An attempt at answering first question is inlined below.
Bryan Duxbury wrote:
My replies to the second question inline. Feel free to ask follow ups.
-Bryan
On Jun 26, 2008, at 5:24 PM, Andra Adams wrote:
Hi,
I've been looking through the HBase code and I was wondering if I
could get some clarification on two points.
1. Why doesn't HRegion's static merge method check that the two
regions specified are adjacent?
Originally, merge would only allow merging of adjacent regions but a
couple of months back, we had bugs that could manufacture regions with
overlapping keys. To fix damaged clusters, the merge tool was amended
to remove the adjacency check and refactored so it could merge overlaps
as well as adjacents (See unit tests for merge tool. IIRC, it includes
tests that merge adjacent and overlapping regions).

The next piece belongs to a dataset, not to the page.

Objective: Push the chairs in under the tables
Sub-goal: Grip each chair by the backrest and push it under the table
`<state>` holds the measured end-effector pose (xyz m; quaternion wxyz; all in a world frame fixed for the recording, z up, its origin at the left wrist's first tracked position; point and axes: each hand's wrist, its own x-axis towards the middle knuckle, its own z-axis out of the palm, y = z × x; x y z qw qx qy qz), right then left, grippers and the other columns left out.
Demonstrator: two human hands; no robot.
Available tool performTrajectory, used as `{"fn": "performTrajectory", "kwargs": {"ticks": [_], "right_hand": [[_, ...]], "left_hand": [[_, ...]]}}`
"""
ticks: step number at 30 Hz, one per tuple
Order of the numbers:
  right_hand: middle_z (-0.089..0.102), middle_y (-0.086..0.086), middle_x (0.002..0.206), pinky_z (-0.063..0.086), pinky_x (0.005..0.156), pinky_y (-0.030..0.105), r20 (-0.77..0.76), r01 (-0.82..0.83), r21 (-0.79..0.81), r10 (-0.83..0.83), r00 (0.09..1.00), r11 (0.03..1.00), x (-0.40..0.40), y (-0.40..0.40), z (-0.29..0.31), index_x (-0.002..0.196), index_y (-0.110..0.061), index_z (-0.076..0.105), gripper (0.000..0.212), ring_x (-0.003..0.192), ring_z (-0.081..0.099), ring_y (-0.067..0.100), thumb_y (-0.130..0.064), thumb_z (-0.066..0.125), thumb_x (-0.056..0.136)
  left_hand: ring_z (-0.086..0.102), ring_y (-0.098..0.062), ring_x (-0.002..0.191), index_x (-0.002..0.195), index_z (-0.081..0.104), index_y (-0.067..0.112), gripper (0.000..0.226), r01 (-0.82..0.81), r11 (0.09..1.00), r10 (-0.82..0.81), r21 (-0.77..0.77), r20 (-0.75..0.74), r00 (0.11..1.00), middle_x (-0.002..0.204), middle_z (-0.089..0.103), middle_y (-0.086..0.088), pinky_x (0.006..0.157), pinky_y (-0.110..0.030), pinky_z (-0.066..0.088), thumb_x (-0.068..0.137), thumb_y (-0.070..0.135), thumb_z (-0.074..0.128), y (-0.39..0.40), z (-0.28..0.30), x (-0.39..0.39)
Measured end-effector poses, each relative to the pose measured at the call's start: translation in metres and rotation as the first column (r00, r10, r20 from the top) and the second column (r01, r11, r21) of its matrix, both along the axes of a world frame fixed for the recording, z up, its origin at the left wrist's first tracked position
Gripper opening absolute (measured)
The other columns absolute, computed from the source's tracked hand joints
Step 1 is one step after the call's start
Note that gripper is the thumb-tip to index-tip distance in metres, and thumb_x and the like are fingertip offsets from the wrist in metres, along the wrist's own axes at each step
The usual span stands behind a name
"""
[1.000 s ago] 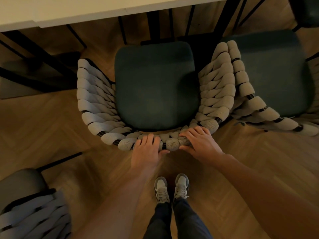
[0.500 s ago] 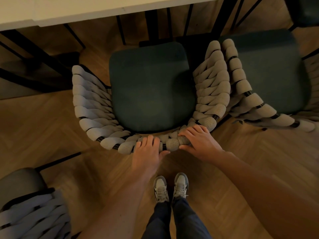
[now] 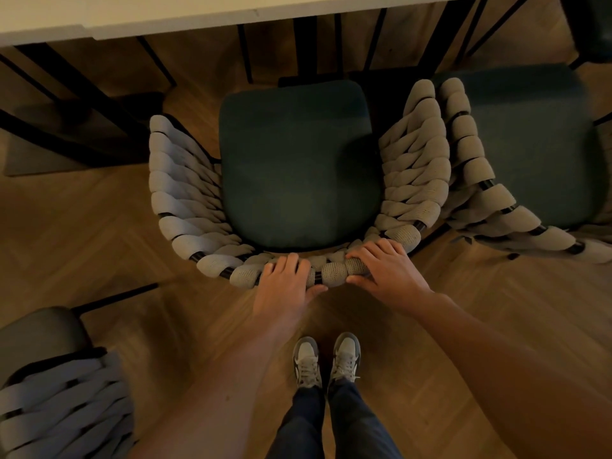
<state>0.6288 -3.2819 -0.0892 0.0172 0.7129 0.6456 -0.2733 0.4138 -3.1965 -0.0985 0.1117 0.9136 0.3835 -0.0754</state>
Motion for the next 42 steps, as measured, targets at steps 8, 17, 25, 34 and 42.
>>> {"fn": "performTrajectory", "kwargs": {"ticks": [8,17,25,34,42], "right_hand": [[0.051,-0.005,0.138,0.021,0.116,0.038,-0.027,0.023,0.037,-0.022,0.999,0.999,-0.005,0.003,0.002,0.138,-0.031,0.047,0.076,0.132,0.039,0.018,-0.072,0.012,0.085],[0.048,-0.008,0.14,0.016,0.116,0.035,-0.04,0.023,0.06,-0.02,0.999,0.998,-0.004,0.002,0.005,0.14,-0.032,0.044,0.049,0.133,0.035,0.016,-0.057,0.041,0.098],[0.047,-0.007,0.142,0.017,0.116,0.036,-0.015,0.01,0.068,-0.009,1.0,0.998,-0.007,0.003,0.007,0.142,-0.032,0.042,0.05,0.134,0.034,0.016,-0.057,0.039,0.099],[0.049,-0.006,0.139,0.021,0.116,0.038,0.005,0.005,0.112,-0.005,1.0,0.994,-0.008,0.001,0.002,0.14,-0.031,0.044,0.05,0.133,0.037,0.018,-0.058,0.038,0.099],[0.05,-0.005,0.14,0.021,0.116,0.039,0.004,0.013,0.115,-0.014,1.0,0.993,-0.011,0.002,0.002,0.139,-0.03,0.045,0.05,0.134,0.038,0.019,-0.058,0.04,0.098]], "left_hand": [[0.055,-0.021,0.1,0.11,0.058,0.02,0.054,0.022,1.0,-0.022,0.016,-0.013,1.0,0.107,0.056,0.0,0.085,-0.037,0.043,0.094,0.066,0.036,0.007,-0.002,-0.005],[0.052,-0.02,0.101,0.112,0.057,0.02,0.054,0.004,1.0,-0.003,-0.029,0.011,1.0,0.107,0.054,0.001,0.087,-0.037,0.041,0.094,0.067,0.037,0.007,0.002,-0.005],[0.049,-0.018,0.107,0.12,0.054,0.022,0.053,0.022,0.999,-0.023,-0.029,-0.044,0.999,0.113,0.052,0.003,0.093,-0.035,0.039,0.094,0.065,0.036,0.007,0.007,-0.005],[0.048,-0.016,0.107,0.122,0.052,0.022,0.05,0.035,0.999,-0.037,-0.035,-0.046,0.998,0.116,0.05,0.003,0.094,-0.035,0.037,0.095,0.062,0.036,0.007,0.006,-0.006],[0.049,-0.017,0.106,0.121,0.052,0.022,0.052,0.094,0.995,-0.096,-0.033,-0.05,0.994,0.114,0.05,0.003,0.093,-0.035,0.036,0.095,0.062,0.031,0.014,0.006,-0.008]]}}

Yes, if an operator tries to merge non-adjacents, they'll do damage. We
should add back some smarts that guard against this (If you don't file
an issue, I will).
Thanks for reminding us of this hole,
St.Ack
As far as I can tell, HRegion's merge method is called from the Merge
tool which gets its region names from command line arguments. As far
as I can see, merging non-adjacent regions would break many of the
assertions that HBase depends on, yet all calls to HRegion's merge
method result in a merged region. So how come the caller of the
Merge tool is being trusted to ensure the adjacency of the regions it
is specifying on the command line? ( Although admittedly, the
adjacency check could be quite computationally-expensive since it
would involve a complete scan of all regions in the "parent" META
table (either .META. or -ROOT-) to ensure that there are no regions
in the "daughter" (either a user table or .META.) table that have a
start key between the end key and start key of the regions being
asked to merge).
2. Can I get an overview of the algorithm used to determine the best
candidate key in HStore's getRowKeyAtOrBefore (including Memcache's
internalGetRowKeyAtOrBefore, and HStore's rowAtOrBeforeFromMapFile)?

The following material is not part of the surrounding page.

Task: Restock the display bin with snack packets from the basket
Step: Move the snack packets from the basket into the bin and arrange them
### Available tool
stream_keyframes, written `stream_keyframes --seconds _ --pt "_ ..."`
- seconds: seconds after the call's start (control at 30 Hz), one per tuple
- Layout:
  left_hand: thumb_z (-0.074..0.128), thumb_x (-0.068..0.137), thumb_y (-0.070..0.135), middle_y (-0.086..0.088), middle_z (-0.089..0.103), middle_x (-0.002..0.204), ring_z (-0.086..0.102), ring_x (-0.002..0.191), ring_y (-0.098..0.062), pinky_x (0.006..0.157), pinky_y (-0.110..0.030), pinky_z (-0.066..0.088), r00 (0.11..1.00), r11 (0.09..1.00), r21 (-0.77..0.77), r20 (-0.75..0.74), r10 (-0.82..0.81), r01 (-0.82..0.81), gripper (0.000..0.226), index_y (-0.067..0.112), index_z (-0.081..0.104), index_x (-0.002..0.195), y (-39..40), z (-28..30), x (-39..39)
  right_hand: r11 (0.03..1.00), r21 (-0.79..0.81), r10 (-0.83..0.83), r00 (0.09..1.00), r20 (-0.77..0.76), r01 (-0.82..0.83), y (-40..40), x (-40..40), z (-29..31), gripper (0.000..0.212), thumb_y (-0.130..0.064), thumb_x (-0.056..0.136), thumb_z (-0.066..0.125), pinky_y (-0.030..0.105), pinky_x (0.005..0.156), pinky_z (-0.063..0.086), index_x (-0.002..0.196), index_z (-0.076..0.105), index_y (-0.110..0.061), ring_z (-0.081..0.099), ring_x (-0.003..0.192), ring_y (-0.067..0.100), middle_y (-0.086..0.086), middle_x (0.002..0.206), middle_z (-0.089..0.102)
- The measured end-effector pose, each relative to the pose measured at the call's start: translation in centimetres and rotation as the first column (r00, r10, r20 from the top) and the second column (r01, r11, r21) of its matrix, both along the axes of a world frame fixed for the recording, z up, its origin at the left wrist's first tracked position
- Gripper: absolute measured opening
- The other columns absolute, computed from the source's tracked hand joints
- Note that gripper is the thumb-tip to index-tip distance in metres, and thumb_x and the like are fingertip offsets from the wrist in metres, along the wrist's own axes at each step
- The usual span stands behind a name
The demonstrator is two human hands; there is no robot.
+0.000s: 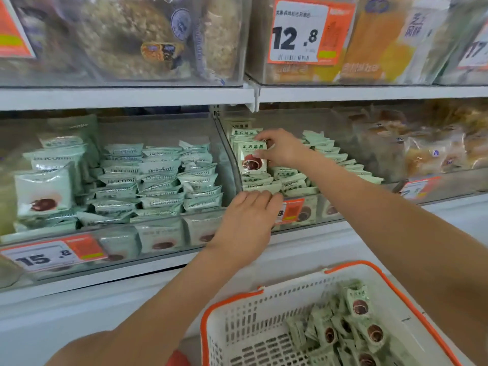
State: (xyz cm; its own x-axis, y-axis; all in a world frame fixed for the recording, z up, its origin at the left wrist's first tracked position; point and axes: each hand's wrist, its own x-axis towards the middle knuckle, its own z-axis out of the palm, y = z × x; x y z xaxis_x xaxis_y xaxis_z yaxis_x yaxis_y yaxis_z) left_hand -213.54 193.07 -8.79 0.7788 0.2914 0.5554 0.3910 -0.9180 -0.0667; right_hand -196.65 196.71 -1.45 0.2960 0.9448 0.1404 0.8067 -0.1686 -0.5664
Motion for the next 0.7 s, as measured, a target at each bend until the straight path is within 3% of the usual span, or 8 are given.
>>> stream_keyframes --seconds 0.1,0.27,0.4,0.57,0.7 --pt "0.079 0.048 0.005 -0.008 0.064 0.083 0.062 0.075 -0.027 0.076 -0.031 0.03 1.0 1.0 0.008 0.005 -0.029 0.029 0.055 0.005 0.065 0.101 0.1 0.0 -0.2 0.992 0.112 -0.054 0.998 -0.01 0.055 0.4 -0.3 -0.7 0.046 -0.017 0.083 0.071 0.026 0.091 0.041 0.125 0.052 -0.015 0.047 0.104 0.012 -0.003 0.119 0.056" --pt "0.077 0.053 0.007 -0.009 0.064 0.087 0.061 0.079 -0.028 0.078 -0.032 0.032 1.0 0.999 0.012 -0.005 -0.03 0.03 0.054 0.005 0.063 0.105 -0.1 0.0 -0.5 0.983 0.149 -0.087 0.983 -0.163 0.111 0.0 -0.7 -2.1 0.053 -0.022 0.073 0.08 0.031 0.085 0.046 0.117 0.052 -0.021 0.052 0.1 0.014 -0.01 0.11 0.053" --pt "0.074 0.056 0.008 -0.01 0.064 0.093 0.062 0.084 -0.028 0.083 -0.033 0.033 1.0 1.0 0.006 -0.021 -0.012 0.013 0.057 0.003 0.061 0.111 -0.4 -0.2 -0.7 0.993 0.115 -0.009 0.986 -0.165 0.029 -0.8 -1.1 -3.1 0.078 -0.021 0.066 0.085 0.035 0.098 0.043 0.131 0.042 -0.024 0.051 0.113 0.02 -0.003 0.131 0.046" --pt "0.072 0.056 0.006 -0.011 0.064 0.098 0.061 0.087 -0.029 0.086 -0.034 0.033 0.999 1.0 0.004 -0.054 -0.004 0.004 0.059 0.002 0.06 0.114 -0.6 -0.3 -0.9 0.948 0.284 -0.1 0.981 -0.167 0.145 -0.5 -2.0 -3.0 0.069 -0.009 0.071 0.08 0.032 0.092 0.046 0.128 0.043 -0.02 0.054 0.109 0.02 0.001 0.128 0.052" --pt "0.073 0.054 0.006 -0.01 0.063 0.095 0.061 0.085 -0.029 0.085 -0.033 0.032 0.999 1.0 -0.009 -0.054 0.0 -0.001 0.059 0.003 0.061 0.112 -0.6 -0.2 -0.7 0.949 0.262 -0.106 0.962 -0.252 0.173 0.2 -2.1 -2.8 0.077 -0.006 0.075 0.077 0.025 0.091 0.042 0.137 0.033 -0.019 0.053 0.116 0.021 0.004 0.129 0.05"
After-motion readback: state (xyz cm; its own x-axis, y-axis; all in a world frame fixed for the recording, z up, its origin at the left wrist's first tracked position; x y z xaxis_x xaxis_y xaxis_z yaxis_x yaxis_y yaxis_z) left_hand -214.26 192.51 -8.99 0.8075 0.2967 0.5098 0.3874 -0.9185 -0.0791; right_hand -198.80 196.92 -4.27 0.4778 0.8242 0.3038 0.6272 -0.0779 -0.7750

I'm having trouble figuring out why HStore's getFull method looks
through the mc, snapshot and storefiles in reverse chronological
order (i.e. mc, then snapshot, then store files), while the
getRowKeyAtOrBefore looks through the storefiles, then the mc, then
the snapshot (in apparently no chronological order...?). Why does
getFull create a map of deletes (and older entries check this map
before inserting their values in the results map), while
getRowAtOrBefore opts to remove entries from the results map if a
delete is found at a later time?
Aside from the difference in style between getFull and
getRowAtOrBefore, I'm also wondering why the discovery of a deleted
value sometimes removes that key from the candidateKeys map, and
other times is simply ignored. (It could be that I'm missing some of
the concepts behind the algorithm).
The idea of getRowKeyAtOrBefore is to discover the row that comes
immediately before or right upon the search row. This is used
exclusively when trying to locate which region a key resides in. The
reasoning behind this is a little tricky. Regions in HBase are keyed
on their start row, which is inclusive. The end row is implied by the
presence of the next region. So, when you have an arbitrary key you'd
like to perform some operation on, you need to find the region which
contains it, which you can only know by scanning past it.

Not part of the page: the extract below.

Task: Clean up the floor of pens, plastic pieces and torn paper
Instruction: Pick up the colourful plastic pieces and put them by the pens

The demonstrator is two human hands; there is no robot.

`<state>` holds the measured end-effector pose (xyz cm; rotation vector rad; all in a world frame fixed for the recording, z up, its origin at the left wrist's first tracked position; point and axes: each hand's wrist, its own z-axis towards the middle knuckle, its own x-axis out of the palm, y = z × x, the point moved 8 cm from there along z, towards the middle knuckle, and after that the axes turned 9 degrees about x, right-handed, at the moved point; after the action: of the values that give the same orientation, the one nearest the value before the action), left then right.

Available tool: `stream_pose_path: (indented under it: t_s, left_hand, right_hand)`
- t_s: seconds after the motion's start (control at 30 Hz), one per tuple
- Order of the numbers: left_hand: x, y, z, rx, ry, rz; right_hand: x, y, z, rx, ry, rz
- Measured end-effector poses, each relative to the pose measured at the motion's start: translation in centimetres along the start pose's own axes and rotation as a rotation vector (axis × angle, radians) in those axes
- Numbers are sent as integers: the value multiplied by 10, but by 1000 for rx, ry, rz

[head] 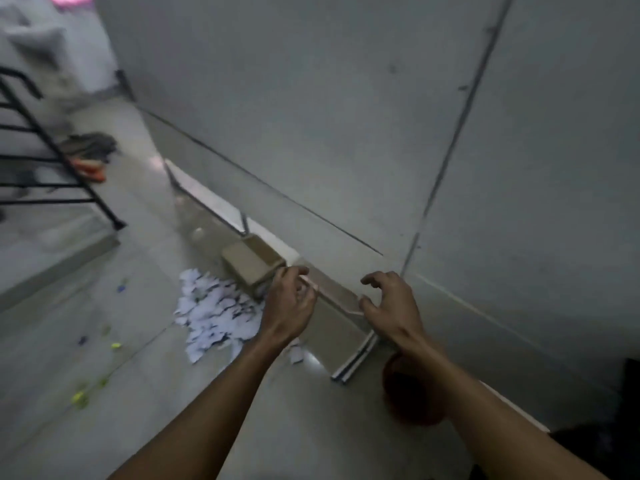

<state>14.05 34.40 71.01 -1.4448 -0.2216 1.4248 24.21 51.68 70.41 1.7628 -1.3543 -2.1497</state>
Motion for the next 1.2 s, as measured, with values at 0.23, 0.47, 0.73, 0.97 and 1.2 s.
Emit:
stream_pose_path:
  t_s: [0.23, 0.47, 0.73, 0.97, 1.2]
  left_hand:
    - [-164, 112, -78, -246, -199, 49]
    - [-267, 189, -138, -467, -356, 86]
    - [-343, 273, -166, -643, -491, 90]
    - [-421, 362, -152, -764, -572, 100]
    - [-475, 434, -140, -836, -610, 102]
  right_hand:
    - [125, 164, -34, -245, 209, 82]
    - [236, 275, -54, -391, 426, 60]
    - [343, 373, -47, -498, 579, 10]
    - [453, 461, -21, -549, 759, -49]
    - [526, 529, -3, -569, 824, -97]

getRowKeyAtOrBefore is a specific, internal-only RPC method that does
this operation. In order to actually do the work, at the HStore level,
we have to decide amongst the possible keys that presented by the
memcache (including the snapshot) and all of the store files. The
order here is unimportant, because ultimately, we're going to have to
look at every one of those things unless we encounter a precise match.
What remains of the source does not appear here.